Along with diversity has come a degree of inclusiveness that would have scandalized an earlier generation. Eight in 10 Americans - including 68 percent of evangelicals - believe that more than one faith can be a path to salvation, which is most likely not what they were taught in Sunday school. One out of five respondents said he had switched religions as an adult.

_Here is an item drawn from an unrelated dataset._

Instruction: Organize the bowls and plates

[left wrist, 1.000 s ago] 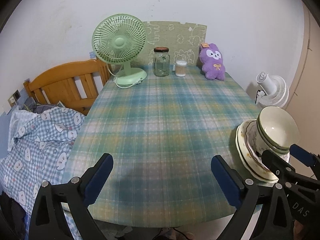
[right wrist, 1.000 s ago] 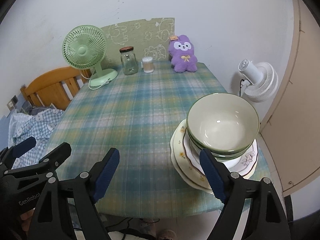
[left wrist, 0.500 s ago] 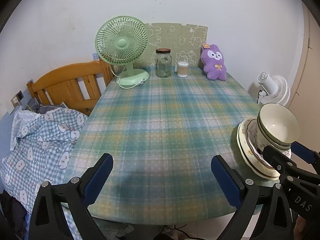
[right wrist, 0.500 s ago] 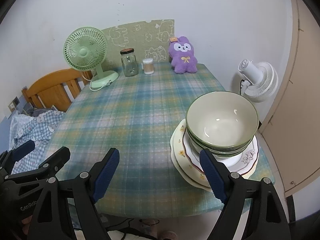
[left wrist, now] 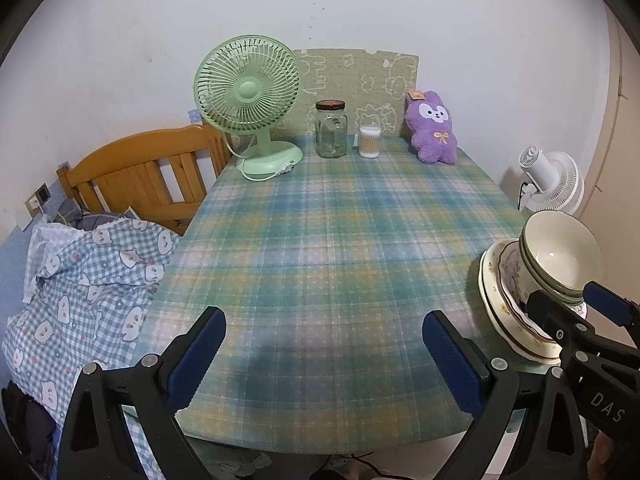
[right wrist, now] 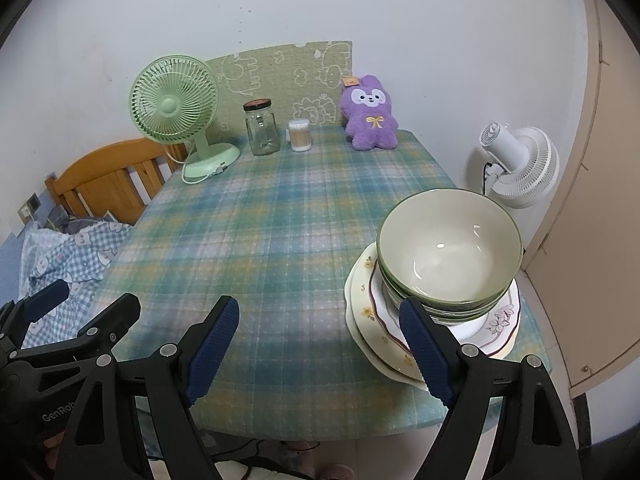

This is not surprising in the United States, which for much of its history was a spiritual hothouse in which Methodism, Mormonism, Adventism, Christian Science, Jehovah's Witnesses and the Nation of Islam all took root and flourished. In America even atheists are spiritualists, searching for meaning in parapsychology and near-death experiences. There is a streak in the United States of relying on what Pacific Lutheran's Killen calls "individual visceral experience" to validate religious ideas. American faiths have long been characterized by creativity and individualism. "That's their secret to success," says Alan Wolfe, director of the Boisi Center for Religion and American Public Life at Boston College. "Rather than being about a god who commands you, it's about finding a religion that empowers you."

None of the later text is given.